Required action: Use the entries below and reproduce exactly the lines from the one containing "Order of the" down to the one containing "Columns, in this", both of them included.

Data items
● ● ● ●

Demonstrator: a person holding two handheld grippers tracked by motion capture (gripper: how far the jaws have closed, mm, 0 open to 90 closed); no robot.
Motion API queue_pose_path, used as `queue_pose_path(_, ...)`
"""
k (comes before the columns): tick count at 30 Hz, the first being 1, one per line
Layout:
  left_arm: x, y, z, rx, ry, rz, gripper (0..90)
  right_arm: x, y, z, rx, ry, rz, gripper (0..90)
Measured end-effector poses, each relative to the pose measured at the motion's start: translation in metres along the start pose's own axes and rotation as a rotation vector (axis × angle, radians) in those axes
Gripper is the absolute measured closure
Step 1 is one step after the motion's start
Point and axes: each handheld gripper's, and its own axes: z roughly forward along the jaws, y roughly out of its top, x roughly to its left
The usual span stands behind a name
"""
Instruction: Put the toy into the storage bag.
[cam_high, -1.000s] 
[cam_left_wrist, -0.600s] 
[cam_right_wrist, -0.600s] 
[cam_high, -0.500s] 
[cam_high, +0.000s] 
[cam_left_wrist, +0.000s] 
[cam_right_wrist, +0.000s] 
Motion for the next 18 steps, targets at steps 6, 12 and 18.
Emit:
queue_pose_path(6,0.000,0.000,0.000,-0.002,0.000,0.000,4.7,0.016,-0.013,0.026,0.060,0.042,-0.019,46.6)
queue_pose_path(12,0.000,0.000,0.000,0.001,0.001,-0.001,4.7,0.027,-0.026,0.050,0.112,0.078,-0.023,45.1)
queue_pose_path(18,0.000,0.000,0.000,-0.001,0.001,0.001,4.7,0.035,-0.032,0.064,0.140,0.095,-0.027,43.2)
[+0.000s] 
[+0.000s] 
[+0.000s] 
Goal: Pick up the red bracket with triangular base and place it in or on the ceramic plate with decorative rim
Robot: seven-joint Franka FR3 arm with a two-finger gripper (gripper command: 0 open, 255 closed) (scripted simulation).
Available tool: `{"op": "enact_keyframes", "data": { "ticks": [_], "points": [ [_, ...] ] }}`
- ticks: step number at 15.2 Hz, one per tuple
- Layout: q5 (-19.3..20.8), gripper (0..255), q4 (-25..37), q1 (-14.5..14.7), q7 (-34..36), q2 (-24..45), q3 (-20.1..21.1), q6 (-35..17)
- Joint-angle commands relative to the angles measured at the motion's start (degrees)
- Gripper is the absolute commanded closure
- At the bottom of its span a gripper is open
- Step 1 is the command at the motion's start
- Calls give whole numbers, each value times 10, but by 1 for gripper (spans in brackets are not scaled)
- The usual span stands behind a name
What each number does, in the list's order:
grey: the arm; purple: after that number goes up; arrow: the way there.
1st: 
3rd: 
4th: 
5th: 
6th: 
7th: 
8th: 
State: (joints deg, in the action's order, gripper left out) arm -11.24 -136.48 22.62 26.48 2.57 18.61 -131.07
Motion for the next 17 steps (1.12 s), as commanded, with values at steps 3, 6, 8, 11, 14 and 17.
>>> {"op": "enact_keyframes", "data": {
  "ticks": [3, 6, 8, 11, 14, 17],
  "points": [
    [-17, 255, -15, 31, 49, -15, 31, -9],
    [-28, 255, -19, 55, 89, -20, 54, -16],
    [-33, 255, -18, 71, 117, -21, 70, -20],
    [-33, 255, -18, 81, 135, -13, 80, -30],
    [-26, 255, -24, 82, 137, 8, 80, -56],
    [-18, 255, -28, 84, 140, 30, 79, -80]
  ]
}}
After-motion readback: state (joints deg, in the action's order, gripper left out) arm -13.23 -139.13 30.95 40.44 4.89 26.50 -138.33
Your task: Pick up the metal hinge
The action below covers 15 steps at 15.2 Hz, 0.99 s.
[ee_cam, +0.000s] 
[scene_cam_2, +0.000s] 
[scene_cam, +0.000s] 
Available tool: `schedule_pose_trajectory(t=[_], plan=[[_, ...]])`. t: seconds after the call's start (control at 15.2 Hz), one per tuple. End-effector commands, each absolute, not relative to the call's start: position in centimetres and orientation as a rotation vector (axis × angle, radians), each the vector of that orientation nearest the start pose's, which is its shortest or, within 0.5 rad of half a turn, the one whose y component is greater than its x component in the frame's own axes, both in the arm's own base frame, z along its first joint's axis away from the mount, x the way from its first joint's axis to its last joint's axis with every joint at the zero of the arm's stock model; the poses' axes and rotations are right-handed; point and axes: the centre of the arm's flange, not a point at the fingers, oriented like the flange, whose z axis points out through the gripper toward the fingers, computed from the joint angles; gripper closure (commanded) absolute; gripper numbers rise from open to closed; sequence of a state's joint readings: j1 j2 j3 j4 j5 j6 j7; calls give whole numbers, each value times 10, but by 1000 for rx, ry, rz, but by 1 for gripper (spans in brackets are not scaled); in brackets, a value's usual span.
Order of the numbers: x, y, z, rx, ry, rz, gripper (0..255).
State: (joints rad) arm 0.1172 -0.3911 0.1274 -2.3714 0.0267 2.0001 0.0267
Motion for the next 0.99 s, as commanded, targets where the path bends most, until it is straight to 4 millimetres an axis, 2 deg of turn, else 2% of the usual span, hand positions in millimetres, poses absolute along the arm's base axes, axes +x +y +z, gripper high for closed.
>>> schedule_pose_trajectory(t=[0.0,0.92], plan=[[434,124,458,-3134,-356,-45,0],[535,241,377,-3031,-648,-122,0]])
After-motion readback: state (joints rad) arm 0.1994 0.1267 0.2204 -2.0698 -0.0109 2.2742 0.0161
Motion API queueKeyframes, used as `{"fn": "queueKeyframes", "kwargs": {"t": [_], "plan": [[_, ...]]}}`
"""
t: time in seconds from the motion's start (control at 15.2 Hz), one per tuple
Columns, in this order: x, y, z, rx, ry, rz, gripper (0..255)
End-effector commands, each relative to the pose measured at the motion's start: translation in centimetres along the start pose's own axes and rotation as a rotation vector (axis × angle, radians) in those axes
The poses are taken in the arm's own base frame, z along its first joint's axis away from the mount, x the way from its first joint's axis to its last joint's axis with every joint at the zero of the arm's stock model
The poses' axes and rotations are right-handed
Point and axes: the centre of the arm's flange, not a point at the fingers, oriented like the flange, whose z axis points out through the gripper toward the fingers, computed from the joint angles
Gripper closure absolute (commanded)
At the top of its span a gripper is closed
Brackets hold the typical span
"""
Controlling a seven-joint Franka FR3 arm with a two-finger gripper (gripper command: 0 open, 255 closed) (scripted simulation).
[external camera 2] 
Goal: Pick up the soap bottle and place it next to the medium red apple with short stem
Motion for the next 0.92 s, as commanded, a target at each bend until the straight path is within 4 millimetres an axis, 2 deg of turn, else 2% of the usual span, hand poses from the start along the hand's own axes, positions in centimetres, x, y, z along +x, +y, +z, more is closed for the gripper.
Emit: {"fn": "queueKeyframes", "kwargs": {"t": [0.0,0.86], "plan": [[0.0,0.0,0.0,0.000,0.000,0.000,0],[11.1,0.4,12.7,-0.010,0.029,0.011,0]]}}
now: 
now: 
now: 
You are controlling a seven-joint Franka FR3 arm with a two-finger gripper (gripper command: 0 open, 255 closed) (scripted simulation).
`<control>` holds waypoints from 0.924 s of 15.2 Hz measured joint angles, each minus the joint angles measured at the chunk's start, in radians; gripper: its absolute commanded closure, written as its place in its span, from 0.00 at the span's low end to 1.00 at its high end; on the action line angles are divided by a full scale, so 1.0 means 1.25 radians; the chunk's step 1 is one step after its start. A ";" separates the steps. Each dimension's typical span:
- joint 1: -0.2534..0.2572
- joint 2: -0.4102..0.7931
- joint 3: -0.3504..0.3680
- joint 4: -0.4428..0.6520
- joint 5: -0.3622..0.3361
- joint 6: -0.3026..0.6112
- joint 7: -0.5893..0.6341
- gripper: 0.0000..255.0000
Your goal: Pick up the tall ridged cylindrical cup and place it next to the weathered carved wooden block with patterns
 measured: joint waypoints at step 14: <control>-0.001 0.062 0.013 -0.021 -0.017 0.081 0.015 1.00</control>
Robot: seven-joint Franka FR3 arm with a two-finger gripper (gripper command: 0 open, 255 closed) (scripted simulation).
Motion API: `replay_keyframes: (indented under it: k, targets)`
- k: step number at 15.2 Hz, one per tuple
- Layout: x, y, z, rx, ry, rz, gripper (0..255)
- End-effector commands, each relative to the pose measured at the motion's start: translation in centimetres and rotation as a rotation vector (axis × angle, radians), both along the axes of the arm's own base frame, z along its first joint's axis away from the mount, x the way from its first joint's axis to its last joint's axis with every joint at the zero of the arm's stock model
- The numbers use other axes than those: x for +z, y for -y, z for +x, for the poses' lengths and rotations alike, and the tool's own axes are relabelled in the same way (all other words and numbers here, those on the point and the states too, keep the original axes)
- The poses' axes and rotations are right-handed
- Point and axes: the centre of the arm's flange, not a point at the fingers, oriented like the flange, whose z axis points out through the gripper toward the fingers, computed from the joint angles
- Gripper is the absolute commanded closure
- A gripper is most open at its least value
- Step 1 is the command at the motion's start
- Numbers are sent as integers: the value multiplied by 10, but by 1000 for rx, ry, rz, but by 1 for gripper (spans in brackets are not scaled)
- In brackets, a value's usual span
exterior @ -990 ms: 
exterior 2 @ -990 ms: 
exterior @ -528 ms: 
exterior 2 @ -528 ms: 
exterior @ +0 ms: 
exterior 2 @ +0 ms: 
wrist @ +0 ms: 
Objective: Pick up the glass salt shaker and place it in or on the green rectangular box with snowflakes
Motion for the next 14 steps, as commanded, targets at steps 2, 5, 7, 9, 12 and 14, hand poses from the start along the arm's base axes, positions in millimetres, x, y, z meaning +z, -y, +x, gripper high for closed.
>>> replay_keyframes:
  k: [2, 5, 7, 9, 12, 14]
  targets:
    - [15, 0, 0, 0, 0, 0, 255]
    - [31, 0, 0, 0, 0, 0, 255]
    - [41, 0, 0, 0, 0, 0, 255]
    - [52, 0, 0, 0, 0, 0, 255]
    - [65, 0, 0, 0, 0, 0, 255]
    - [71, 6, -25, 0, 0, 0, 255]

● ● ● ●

Response box:
Order of the numbers: x, y, z, rx, ry, rz, gripper (0..255).
State: (joints rad) arm 0.1172 -0.3911 0.1274 -2.3714 0.0267 2.0001 0.0267
Motion for the next 0.99 s, as commanded, targets where the path bends most, until it is straight to 4 millimetres an axis, 2 deg of turn, else 2% of the usual span, hand positions in millimetres, poses absolute along the arm's base axes, axes +x +y +z, gripper high for closed.
>>> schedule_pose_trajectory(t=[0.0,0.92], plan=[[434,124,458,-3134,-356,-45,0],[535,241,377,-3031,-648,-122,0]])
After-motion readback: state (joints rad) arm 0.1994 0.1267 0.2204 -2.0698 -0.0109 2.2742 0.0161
Motion API queueKeyframes, used as `{"fn": "queueKeyframes", "kwargs": {"t": [_], "plan": [[_, ...]]}}`
"""
t: time in seconds from the motion's start (control at 15.2 Hz), one per tuple
Columns, in this order: x, y, z, rx, ry, rz, gripper (0..255)

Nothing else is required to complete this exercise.